The Power of Well-Crafted China Contracts

The Power of Well-Crafted China Contracts

In The High Cost of China Contract Mistakes, I discussed the importance of having the right person craft your China contracts. I am often asked (usually right after I quote our fee) whether a China contract I am proposing to write “is even enforceable in China.” I always give the same answer, which is more or less the following.

The Three Pillars of Effective China Contracts

There are three reasons why it makes sense to have a contract with your Chinese counterparty, and only one of those reasons is enforceability in court. The other two deal with more mundane but extremely important issues.

1. Clarity: The Beacon of Successful Deals

The first is to achieve clarity. The worst business deals fail for lack of clarity, which leads to a lot of finger pointing as the deal starts to unravel. Handshake deals are bad for so many reasons, but the primary reason to have a good China contract is to make sure you and the Chinese company are on the same page.

For example, if you ask your Chinese supplier if it can get you your product in 30 days, it will say “yes” pretty much every time. But if you put in your contract that the product needs to ship in 30 days and for every day it is late, the Chinese company must pay you 2% of the value of the order, there is a great chance the Chinese company will get honest with you and tell you that 30 days is impossible. At that point, you and the Chinese company can figure out what is realistic and then you know what to expect, realistically, going forward.

Too many times recently I have been reviewing Chinese contract disputes involving a poorly written contract or no written contract at all. Both sides are certain they remember conversations and swear the other side knew exactly what was expected of them. Clarity before you start the relationship. It is more important than you think. Chinese words matter. English words matter. Google translate can only get you so far.

2. Constraint: The Force Behind Compliance

The second benefit of having a clearly written contract with your Chinese counterparty is that it will likely bring that company back to the table for whatever kind of conversation you need to have to ensure they comply with the terms of your contract. Just having a well written contract that the Chinese side believes is enforceable means it knows exactly what it must do to comply.
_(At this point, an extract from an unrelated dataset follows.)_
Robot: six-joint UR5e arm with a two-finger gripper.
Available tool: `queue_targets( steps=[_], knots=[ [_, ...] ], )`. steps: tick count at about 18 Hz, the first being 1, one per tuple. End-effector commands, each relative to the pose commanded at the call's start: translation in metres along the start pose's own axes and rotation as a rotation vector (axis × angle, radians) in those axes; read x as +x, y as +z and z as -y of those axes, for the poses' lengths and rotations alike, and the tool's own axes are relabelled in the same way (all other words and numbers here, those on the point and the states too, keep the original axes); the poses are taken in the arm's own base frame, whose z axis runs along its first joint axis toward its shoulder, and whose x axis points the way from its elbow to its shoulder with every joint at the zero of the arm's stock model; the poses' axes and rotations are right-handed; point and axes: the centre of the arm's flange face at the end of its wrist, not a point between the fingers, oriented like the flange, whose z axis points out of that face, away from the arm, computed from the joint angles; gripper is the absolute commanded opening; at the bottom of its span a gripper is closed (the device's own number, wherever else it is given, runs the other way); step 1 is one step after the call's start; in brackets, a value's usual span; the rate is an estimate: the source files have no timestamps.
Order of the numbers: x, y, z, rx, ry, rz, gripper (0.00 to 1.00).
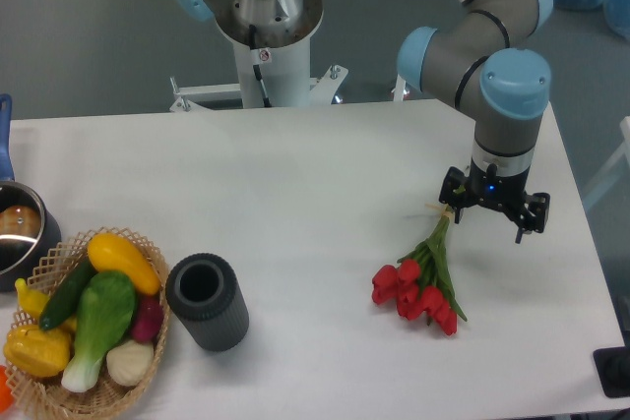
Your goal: Pick up the flowers from the table
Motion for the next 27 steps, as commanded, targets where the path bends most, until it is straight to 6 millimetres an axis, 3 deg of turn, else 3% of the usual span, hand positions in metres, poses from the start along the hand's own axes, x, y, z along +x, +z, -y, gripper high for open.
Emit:
queue_targets(
  steps=[9,18,20,27],
  knots=[
    [0.009,0.006,0.005,-0.001,0.010,-0.016,1.00],
    [0.046,0.049,-0.008,-0.020,0.006,-0.125,1.00],
    [0.049,0.061,-0.006,-0.026,0.011,-0.145,1.00],
    [0.062,0.075,0.010,-0.025,0.052,-0.171,1.00]
  ],
)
Let’s use the 30-day example as the example here as well. If your Chinese manufacturer makes widgets for 25 foreign companies and five of those foreign companies have China-specific contracts with clear time deadlines and a clear and enforceable liquidated damages provision, and the Chinese company starts falling behind on production, to which companies will the Chinese manufacturer give production priority? Of course, it will put the five companies with a good contract at the front of the line because they can clearly read in Chinese their damages per day or per week for failing to fulfill your order.

During COVID’s PPE sprint, buyers could not dictate terms because it was a seller’s market. The market dynamics have swung back to center, and in many industries they now favor product buyers. Take every opportunity to introduce liquidated damages into your China contracts so your orders get filled ahead of everyone else’s.
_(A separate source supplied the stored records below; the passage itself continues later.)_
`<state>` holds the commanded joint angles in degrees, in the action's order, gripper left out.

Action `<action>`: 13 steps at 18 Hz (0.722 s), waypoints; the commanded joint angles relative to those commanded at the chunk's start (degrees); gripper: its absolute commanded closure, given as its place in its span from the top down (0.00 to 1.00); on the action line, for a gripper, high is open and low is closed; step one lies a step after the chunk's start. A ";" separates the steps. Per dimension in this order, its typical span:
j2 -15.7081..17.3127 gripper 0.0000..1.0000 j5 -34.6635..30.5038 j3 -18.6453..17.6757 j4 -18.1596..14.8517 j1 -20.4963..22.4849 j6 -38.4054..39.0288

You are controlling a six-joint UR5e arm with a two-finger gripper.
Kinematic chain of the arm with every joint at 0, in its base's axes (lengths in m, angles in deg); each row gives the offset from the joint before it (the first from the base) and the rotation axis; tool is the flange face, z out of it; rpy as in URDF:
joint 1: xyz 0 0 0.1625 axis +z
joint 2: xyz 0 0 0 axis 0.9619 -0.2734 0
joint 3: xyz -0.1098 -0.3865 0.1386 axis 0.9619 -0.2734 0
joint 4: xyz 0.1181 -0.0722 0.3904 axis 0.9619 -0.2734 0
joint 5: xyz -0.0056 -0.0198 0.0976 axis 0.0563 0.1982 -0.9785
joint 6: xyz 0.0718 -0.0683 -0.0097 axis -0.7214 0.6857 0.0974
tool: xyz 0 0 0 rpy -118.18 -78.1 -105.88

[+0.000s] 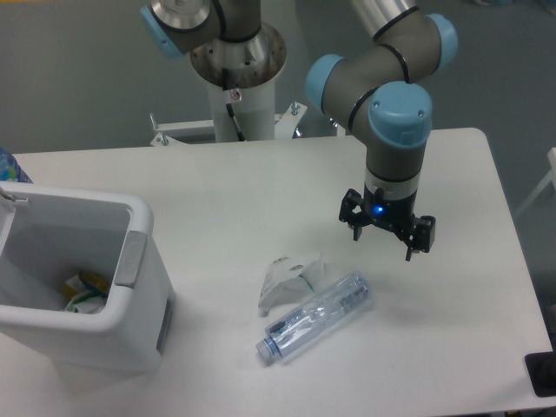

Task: Place the trash in the trash can
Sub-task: 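Move the gripper over the crumpled clear plastic bag and lower onto it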

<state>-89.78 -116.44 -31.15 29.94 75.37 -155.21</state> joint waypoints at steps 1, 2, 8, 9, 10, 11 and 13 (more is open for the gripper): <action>0.00 1.00 0.00 -0.09 0.00 -0.09 0.00; 0.00 1.00 0.09 -0.09 0.00 -0.09 0.00; 0.53 1.00 0.52 -2.54 0.26 -1.23 0.17; 0.79 1.00 0.79 -3.94 0.35 -1.58 0.18; 1.14 1.00 1.05 -5.00 1.31 -1.93 0.18; 1.14 1.00 1.40 -6.40 2.80 -2.11 0.26; 1.23 1.00 1.76 -8.61 5.09 -3.07 1.57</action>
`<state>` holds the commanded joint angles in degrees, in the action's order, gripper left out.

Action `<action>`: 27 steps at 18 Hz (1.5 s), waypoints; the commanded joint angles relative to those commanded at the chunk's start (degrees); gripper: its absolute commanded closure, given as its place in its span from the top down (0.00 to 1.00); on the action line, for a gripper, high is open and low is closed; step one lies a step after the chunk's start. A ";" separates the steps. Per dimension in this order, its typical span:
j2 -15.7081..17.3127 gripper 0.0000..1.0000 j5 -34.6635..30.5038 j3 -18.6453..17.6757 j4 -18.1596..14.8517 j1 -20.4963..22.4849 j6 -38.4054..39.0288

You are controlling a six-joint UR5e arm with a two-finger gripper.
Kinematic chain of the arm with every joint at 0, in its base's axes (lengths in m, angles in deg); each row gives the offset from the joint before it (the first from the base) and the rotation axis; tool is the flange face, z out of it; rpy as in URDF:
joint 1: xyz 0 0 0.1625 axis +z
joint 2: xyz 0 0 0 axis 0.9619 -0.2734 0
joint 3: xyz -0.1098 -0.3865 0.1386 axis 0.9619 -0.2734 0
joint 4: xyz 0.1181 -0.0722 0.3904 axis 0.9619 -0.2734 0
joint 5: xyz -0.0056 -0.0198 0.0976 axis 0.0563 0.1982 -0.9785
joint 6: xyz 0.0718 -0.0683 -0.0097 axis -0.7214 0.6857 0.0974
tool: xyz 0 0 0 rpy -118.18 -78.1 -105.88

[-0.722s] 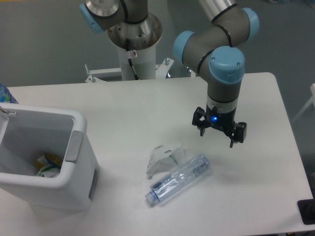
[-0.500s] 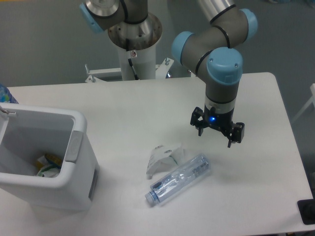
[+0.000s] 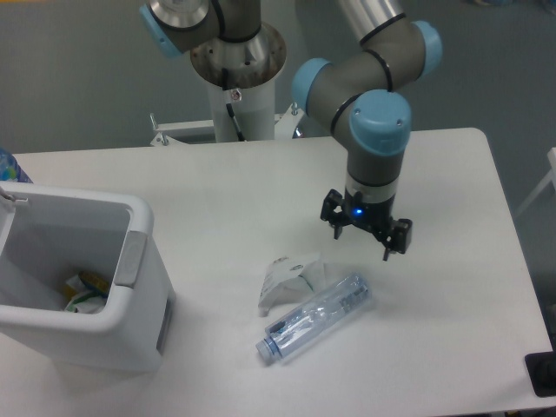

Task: Place the trash in the trash can
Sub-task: 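Move the gripper over the crumpled clear plastic bag and lower onto it, then close the gripper on the plastic bag and lift it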

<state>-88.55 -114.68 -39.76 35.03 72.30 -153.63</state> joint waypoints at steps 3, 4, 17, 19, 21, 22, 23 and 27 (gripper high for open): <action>-0.26 1.00 -0.09 -0.09 0.01 -2.19 0.18; -0.35 1.00 -0.17 -0.10 -0.08 -3.16 0.27; -3.16 0.00 -0.26 -0.36 -0.87 -9.76 7.66; -2.29 0.00 -0.17 0.25 -3.05 -9.50 7.65; -1.93 0.00 -0.17 1.30 -6.22 -9.23 7.57; -1.58 0.00 0.00 2.01 -8.23 -9.15 7.57; -1.41 0.00 0.70 2.71 -10.52 -9.06 7.57; -0.62 0.00 4.56 7.45 -18.52 -9.06 8.36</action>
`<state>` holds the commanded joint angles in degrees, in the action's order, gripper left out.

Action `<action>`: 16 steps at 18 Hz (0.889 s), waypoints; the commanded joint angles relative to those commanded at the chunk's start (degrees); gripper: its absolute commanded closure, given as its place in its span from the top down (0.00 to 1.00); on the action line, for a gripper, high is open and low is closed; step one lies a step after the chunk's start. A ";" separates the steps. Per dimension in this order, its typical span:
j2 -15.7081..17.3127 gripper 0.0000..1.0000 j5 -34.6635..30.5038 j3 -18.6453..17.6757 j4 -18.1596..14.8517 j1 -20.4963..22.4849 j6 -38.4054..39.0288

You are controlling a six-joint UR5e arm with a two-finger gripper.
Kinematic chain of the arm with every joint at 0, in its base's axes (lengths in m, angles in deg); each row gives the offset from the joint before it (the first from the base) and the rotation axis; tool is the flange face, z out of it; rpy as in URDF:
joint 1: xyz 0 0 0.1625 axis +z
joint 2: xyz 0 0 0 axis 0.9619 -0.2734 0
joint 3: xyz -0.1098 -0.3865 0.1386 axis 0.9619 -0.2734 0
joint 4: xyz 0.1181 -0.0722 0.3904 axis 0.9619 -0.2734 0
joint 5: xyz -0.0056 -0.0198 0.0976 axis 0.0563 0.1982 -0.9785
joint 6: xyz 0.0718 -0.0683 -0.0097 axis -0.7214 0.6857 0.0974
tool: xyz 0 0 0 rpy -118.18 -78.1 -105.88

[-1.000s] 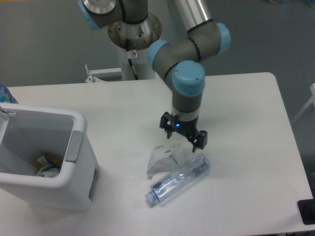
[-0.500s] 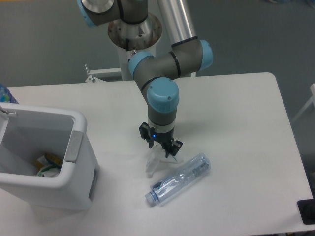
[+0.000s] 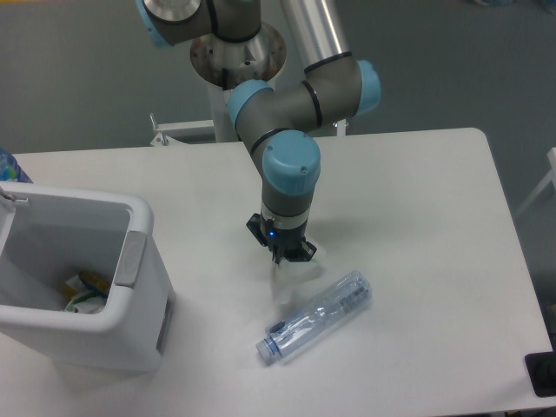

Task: Place the trash in the trash can
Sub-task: 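Close the gripper on the plastic bag and lift it, then carry the bag over the white trash bin and open the gripper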

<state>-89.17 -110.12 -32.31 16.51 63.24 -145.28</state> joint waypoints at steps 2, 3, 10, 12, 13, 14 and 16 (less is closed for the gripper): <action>1.22 0.00 2.19 2.81 -4.30 0.00 0.61; 2.45 0.00 3.60 4.22 -6.15 0.09 1.05; 5.36 0.00 18.71 14.76 -9.25 2.20 9.29; 5.45 0.00 20.22 17.84 -9.07 2.02 14.65; 5.54 0.00 20.40 19.16 -8.99 1.85 16.59; 6.15 0.00 20.83 20.57 -8.98 1.67 18.01; 6.85 0.00 23.11 22.77 -8.90 1.41 21.08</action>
3. Enforceability: The Backbone of Trust

The World Bank ranks China fifth in the world in contract enforcement. Though this ranking is suspect because the CCP was bribing World Bank officials to improve China’s scores, China’s courts are generally good (not great!) at enforcing  commercial contracts.

And that is a lot of the point. If your Chinese counterparty believes your contract will be enforced or even if it just believes it may be enforced, it is a lot less likely to breach it and risk being sued and losing.

Conclusion: The Art of Crafting China Contracts

Contracts are more than mere legal documents; they are the lifeblood of successful relationships, particularly when conducting business internationally. Crafting contracts tailored for the Chinese business landscape is an art, and it serves three pivotal purposes.

Clarity is the beacon guiding both parties, illuminating expectations and preventing misunderstandings. In the absence of clarity, even the most promising deals can falter.

Constraint acts as the force behind compliance, ensuring that your Chinese counterparts prioritize the commitments they make to you. It positions you at the front of the line, especially in dynamic markets where priorities shift.

Enforceability, the backbone of trust, adds weight to your agreements. Contracts that are enforceable are key to convincing your Chinese counterparty that it will be better off abiding by your contract than breaching it.

So, are China contracts worth doing? Absolutely, but only if they are done right.